Please copy each line of the listing that includes the string "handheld".
---
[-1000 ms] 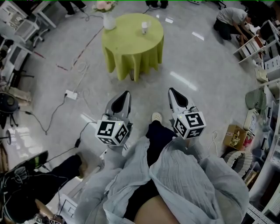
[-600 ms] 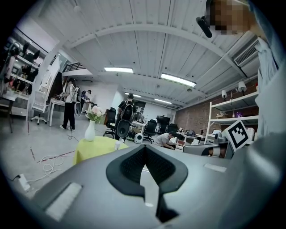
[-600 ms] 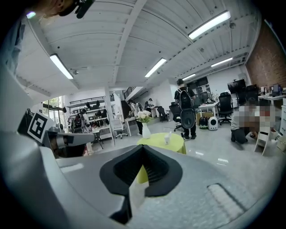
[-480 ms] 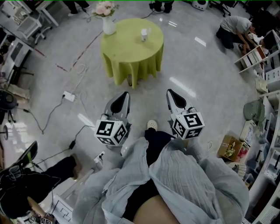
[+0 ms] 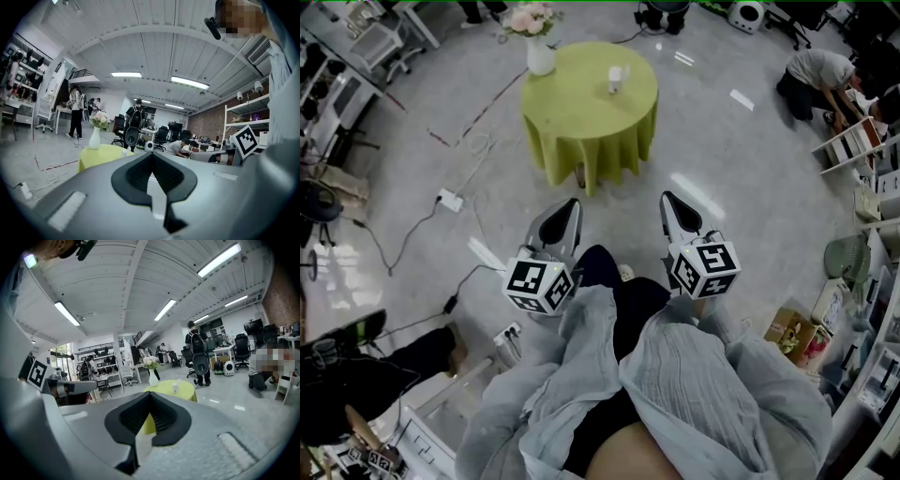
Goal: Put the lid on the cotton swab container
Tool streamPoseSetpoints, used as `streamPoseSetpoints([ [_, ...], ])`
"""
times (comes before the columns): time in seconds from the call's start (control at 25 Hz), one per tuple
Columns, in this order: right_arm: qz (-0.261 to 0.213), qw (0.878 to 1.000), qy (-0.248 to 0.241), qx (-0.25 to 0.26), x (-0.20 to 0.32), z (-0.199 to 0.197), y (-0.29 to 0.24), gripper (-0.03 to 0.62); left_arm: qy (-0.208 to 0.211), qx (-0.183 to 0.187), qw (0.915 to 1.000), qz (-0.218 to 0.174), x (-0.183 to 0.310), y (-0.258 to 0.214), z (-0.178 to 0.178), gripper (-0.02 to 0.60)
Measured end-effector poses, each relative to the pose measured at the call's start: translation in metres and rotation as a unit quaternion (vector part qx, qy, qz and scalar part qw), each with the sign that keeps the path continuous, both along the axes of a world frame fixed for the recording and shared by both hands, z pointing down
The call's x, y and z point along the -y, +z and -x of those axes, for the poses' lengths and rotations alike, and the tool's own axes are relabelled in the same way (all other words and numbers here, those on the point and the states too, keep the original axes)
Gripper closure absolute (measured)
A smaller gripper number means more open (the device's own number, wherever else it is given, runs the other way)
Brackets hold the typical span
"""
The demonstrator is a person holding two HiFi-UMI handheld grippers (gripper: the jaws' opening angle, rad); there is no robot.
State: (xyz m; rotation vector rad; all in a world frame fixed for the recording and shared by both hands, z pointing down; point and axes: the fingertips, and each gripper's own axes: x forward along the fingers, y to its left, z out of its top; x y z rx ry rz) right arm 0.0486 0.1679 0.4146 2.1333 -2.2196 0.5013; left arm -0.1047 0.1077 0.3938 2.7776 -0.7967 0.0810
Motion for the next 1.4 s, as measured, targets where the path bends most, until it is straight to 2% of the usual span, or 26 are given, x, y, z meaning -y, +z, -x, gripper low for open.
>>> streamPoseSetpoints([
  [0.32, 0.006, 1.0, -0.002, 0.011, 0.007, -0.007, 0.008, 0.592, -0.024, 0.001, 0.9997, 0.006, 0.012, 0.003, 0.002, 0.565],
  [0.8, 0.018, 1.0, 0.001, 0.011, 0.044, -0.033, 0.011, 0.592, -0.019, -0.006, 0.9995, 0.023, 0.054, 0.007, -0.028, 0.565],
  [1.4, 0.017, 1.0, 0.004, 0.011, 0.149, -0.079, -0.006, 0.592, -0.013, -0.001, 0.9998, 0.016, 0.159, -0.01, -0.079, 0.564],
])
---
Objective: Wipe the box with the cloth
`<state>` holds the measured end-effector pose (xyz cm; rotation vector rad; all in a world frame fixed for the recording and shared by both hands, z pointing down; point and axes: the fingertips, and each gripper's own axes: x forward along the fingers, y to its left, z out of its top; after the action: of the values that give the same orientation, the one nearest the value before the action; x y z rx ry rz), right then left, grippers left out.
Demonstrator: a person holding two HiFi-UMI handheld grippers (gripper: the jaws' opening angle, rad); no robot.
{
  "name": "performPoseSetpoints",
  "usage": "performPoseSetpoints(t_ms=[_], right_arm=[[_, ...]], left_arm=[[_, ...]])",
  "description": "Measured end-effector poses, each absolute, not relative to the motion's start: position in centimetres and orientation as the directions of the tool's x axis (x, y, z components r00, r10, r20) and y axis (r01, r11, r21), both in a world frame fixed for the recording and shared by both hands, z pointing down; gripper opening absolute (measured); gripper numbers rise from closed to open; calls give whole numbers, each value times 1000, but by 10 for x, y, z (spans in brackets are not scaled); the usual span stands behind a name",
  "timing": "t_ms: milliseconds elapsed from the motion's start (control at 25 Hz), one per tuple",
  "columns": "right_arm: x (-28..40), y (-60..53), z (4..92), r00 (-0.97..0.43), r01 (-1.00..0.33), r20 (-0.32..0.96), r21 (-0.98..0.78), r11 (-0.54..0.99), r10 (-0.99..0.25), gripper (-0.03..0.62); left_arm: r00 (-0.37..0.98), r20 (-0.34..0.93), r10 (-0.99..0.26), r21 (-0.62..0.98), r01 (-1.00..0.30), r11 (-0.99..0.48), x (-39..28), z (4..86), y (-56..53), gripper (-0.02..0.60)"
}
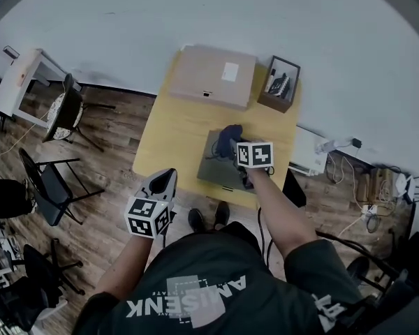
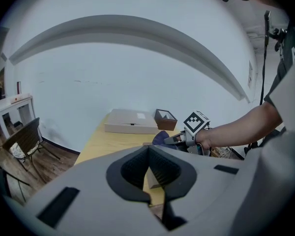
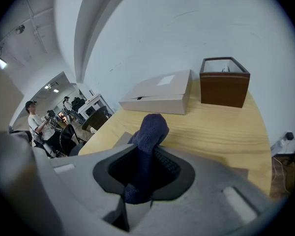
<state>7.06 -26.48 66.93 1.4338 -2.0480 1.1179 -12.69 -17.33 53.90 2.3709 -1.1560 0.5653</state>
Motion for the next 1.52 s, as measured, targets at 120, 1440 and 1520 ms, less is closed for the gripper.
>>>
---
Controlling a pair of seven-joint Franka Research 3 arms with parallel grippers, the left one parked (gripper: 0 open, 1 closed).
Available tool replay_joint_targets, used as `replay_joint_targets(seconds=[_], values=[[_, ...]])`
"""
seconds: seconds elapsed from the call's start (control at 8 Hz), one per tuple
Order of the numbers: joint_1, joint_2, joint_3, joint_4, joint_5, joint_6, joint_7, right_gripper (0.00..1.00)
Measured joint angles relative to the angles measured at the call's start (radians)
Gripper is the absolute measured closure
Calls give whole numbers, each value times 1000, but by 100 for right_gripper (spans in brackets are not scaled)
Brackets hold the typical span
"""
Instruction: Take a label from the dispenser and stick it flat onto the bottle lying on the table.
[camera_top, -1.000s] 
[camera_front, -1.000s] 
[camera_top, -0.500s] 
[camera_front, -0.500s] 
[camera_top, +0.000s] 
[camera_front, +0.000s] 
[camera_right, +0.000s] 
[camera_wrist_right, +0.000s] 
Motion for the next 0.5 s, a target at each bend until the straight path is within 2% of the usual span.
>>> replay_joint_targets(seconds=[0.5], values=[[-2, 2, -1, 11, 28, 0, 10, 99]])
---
Answer to this exercise
The demonstrator is a person holding two HiFi-UMI handheld grippers (gripper: the jaws' opening angle, rad); there is no robot.
Demonstrator: a person holding two HiFi-UMI handheld grippers (gripper: the jaws' opening angle, rad); no robot.

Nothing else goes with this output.